(Saved entries)

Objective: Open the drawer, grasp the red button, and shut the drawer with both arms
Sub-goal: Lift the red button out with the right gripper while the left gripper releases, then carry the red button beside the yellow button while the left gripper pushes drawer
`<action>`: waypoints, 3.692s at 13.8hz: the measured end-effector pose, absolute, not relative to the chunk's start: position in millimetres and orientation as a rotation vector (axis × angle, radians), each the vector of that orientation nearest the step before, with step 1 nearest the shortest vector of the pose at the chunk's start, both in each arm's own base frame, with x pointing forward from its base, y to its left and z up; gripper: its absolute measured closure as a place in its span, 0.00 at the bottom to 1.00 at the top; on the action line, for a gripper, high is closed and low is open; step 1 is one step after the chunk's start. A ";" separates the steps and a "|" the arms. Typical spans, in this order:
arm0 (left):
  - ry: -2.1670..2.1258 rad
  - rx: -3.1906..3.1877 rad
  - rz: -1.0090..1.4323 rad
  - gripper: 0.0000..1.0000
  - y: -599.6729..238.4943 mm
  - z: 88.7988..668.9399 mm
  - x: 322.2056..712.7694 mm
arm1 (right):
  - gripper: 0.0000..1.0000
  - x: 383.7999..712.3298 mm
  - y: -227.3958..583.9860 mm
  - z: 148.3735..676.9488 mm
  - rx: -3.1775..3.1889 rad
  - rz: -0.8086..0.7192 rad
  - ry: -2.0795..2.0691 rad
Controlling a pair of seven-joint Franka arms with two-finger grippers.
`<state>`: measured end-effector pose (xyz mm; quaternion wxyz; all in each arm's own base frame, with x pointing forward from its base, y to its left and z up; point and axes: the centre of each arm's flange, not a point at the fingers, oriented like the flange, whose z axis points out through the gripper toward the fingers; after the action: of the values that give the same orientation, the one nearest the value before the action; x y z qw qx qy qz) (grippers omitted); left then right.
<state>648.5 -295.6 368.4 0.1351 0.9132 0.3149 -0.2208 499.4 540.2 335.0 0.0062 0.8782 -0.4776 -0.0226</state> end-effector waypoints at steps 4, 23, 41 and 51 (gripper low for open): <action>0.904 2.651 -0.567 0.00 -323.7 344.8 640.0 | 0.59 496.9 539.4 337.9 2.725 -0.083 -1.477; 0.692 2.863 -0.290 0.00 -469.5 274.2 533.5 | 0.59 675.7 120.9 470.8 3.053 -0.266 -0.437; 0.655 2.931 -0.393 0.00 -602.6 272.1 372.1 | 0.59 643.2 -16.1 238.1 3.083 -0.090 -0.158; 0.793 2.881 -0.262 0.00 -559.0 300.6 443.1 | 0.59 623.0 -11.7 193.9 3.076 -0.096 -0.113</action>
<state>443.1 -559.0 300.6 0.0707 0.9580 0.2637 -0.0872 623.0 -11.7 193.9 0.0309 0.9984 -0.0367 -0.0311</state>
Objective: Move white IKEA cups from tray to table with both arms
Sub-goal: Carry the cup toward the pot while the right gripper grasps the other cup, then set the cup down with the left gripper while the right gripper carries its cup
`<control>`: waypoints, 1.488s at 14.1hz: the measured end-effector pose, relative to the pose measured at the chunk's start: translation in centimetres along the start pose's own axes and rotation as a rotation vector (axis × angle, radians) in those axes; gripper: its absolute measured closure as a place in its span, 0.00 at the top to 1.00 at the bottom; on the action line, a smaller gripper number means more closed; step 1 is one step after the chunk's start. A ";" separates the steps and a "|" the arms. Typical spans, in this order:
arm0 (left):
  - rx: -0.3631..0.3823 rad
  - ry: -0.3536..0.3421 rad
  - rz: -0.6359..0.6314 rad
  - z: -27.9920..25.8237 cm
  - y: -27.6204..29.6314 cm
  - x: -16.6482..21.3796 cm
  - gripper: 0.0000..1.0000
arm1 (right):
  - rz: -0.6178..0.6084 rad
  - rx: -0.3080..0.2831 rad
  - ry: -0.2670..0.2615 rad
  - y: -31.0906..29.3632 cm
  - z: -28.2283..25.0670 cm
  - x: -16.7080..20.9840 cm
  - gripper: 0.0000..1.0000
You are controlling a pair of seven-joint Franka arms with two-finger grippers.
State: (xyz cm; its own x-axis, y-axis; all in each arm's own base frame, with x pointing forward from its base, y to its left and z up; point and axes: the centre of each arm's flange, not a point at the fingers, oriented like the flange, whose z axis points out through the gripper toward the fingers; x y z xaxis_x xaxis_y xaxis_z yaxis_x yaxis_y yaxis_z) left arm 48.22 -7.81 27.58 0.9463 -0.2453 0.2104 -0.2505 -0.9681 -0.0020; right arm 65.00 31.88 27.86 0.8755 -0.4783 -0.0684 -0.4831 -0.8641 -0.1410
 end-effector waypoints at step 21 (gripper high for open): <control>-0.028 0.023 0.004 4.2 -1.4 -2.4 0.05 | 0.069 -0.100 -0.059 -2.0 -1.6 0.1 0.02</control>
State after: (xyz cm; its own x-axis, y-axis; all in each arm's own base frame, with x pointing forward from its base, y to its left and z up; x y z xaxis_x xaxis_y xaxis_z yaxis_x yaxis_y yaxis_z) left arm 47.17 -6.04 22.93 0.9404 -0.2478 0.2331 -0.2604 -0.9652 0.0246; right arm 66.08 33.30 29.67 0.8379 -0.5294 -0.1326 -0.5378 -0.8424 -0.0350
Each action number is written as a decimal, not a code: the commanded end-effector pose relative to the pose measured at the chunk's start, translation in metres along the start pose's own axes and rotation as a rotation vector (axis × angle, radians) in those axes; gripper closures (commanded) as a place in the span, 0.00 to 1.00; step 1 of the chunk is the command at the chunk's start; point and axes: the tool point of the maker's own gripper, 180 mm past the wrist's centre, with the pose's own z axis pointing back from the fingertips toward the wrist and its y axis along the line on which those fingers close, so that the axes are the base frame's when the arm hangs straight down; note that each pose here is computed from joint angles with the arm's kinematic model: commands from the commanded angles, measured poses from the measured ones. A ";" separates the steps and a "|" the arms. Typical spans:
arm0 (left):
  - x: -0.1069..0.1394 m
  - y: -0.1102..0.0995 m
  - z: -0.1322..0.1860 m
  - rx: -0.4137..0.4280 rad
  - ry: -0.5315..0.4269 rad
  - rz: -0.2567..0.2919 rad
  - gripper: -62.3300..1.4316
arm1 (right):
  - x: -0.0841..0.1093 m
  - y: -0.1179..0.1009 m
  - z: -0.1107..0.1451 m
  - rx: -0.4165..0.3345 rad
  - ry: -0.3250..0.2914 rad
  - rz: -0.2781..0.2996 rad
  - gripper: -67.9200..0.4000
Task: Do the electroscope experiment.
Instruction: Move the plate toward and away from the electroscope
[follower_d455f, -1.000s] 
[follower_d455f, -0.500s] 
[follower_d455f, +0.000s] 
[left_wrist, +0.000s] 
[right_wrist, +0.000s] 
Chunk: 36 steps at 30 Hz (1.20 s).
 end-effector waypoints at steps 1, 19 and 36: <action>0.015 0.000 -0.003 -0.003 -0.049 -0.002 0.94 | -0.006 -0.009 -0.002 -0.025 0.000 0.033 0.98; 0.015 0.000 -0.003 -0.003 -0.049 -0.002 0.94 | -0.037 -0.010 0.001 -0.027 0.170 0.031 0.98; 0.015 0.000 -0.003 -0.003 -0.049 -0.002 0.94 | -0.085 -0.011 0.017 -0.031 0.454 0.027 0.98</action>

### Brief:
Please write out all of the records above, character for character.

### Result for this task:
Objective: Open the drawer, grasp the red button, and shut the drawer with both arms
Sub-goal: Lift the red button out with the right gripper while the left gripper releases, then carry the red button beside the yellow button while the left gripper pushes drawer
`<action>`: waypoints, 3.692s at 13.8hz: the measured end-effector pose, absolute, not relative to the chunk's start: position in millimetres and orientation as a rotation vector (axis × angle, radians), each the vector of that orientation nearest the step before, with step 1 nearest the shortest vector of the pose at the chunk's start, both in each arm's own base frame, with x pointing forward from its base, y to its left and z up; gripper: its absolute measured closure as a place in its span, 0.00 at the bottom to 1.00 at the top; on the action line, for a gripper, high is closed and low is open; step 1 is one step after the chunk's start. A ";" separates the steps and a "|" the arms. Typical spans, in this order:
arm0 (left):
  - ry: -2.1670..2.1258 rad
  - rx: -3.1906..3.1877 rad
  - rz: -1.0090..1.4323 rad
  - gripper: 0.0000..1.0000
  - y: -599.6729..238.4943 mm
  - z: 88.7988..668.9399 mm
  - x: 322.2056..712.7694 mm
arm1 (right):
  - gripper: 0.0000..1.0000
  - x: 383.7999..712.3298 mm
  - y: -227.3958..583.9860 mm
  - z: 148.3735..676.9488 mm
  - rx: -3.1775..3.1889 rad
  - rz: -0.8086..0.7192 rad
  - ry: -2.0795..2.0691 rad
Controlling a pair of seven-joint Franka arms with two-finger grippers.
`<state>`: measured end-effector pose (xyz mm; quaternion wxyz; all in each arm's own base frame, with x pointing forward from its base, y to its left and z up; point and axes: the centre of each arm's flange, not a point at the fingers, oriented like the flange, whose z axis points out through the gripper toward the fingers; after the action: of the values that give the same orientation, the one nearest the value before the action; x y z qw qx qy qz) (grippers omitted); left then right.
<state>648.5 -295.6 368.4 0.1351 0.9132 0.3149 -0.2208 499.4 540.2 335.0 0.0062 0.8782 -0.4776 -0.0226</state> end-effector waypoints at steps 4, 23, 41 and 51 (gripper low for open): <action>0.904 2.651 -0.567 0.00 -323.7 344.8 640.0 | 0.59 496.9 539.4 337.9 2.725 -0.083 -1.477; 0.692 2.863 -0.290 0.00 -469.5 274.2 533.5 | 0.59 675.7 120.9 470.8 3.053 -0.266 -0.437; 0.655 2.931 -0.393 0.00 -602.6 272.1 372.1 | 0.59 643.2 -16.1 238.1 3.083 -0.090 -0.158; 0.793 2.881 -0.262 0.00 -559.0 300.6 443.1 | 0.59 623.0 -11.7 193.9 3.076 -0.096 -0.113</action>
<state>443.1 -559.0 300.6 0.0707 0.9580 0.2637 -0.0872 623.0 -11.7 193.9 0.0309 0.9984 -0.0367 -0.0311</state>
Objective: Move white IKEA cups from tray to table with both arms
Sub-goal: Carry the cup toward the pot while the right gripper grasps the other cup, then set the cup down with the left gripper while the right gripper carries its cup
`<control>`: waypoints, 1.488s at 14.1hz: the measured end-effector pose, relative to the pose measured at the chunk's start: translation in centimetres along the start pose's own axes and rotation as a rotation vector (axis × angle, radians) in those axes; gripper: its absolute measured closure as a place in its span, 0.00 at the top to 1.00 at the bottom; on the action line, a smaller gripper number means more closed; step 1 is one step after the chunk's start. A ";" separates the steps and a "|" the arms. Typical spans, in this order:
arm0 (left):
  - rx: -0.3631..0.3823 rad
  - ry: -0.3536..0.3421 rad
  - rz: -0.6359..0.6314 rad
  - z: -27.9920..25.8237 cm
  - y: -27.6204..29.6314 cm
  - x: -16.6482..21.3796 cm
  - gripper: 0.0000..1.0000
arm1 (right):
  - rz: -0.6178..0.6084 rad
  - rx: -0.3080..0.2831 rad
  - ry: -0.2670..0.2615 rad
  - y: -31.0906..29.3632 cm
  - z: -28.2283..25.0670 cm
  - x: -16.7080..20.9840 cm
  - gripper: 0.0000..1.0000
You are controlling a pair of seven-joint Franka arms with two-finger grippers.
State: (xyz cm; its own x-axis, y-axis; all in each arm's own base frame, with x pointing forward from its base, y to its left and z up; point and axes: the centre of each arm's flange, not a point at the fingers, oriented like the flange, whose z axis points out through the gripper toward the fingers; x y z xaxis_x xaxis_y xaxis_z yaxis_x yaxis_y yaxis_z) left arm 48.22 -7.81 27.58 0.9463 -0.2453 0.2104 -0.2505 -0.9681 -0.0020; right arm 65.00 31.88 27.86 0.8755 -0.4783 -0.0684 -0.4831 -0.8641 -0.1410
 end-effector waypoints at step 21 (gripper high for open): <control>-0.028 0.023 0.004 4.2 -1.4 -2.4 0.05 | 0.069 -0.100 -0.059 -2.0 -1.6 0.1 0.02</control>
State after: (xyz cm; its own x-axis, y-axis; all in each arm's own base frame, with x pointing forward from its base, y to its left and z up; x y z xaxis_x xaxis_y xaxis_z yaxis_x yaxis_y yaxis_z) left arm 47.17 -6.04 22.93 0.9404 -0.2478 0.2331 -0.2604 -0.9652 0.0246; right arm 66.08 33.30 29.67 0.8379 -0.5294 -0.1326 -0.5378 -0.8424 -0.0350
Each action number is written as a decimal, not a code: the commanded end-effector pose relative to the pose measured at the chunk's start, translation in metres along the start pose's own axes and rotation as a rotation vector (axis × angle, radians) in those axes; gripper closures (commanded) as a place in the span, 0.00 to 1.00; step 1 of the chunk is the command at the chunk's start; point and axes: the tool point of the maker's own gripper, 180 mm past the wrist's centre, with the pose's own z axis pointing back from the fingertips toward the wrist and its y axis along the line on which those fingers close, so that the axes are the base frame's when the arm hangs straight down; note that each pose here is computed from joint angles with the arm's kinematic model: commands from the commanded angles, measured poses from the measured ones. A ";" separates the steps and a "|" the arms. Typical spans:
arm0 (left):
  - x: -0.1069..0.1394 m
  - y: -0.1102..0.0995 m
  - z: -0.1322..0.1860 m
  - rx: -0.4137..0.4280 rad
  - ry: -0.5315..0.4269 rad
  - rz: -0.2567..0.2919 rad
  - gripper: -62.3300..1.4316
arm1 (right):
  - x: -0.0841..0.1093 m
  - y: -0.1179..0.1009 m
  - z: -0.1107..0.1451 m
  - rx: -0.4165..0.3345 rad
  - ry: -0.3250..0.2914 rad
  - rz: -0.2781..0.2996 rad
  - gripper: -67.9200..0.4000
Task: Do the electroscope experiment.
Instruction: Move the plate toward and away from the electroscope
[follower_d455f, -1.000s] 
[follower_d455f, -0.500s] 
[follower_d455f, +0.000s] 
[left_wrist, +0.000s] 
[right_wrist, +0.000s] 
Chunk: 36 steps at 30 Hz (1.20 s).
 end-effector waypoints at steps 1, 19 and 36: <action>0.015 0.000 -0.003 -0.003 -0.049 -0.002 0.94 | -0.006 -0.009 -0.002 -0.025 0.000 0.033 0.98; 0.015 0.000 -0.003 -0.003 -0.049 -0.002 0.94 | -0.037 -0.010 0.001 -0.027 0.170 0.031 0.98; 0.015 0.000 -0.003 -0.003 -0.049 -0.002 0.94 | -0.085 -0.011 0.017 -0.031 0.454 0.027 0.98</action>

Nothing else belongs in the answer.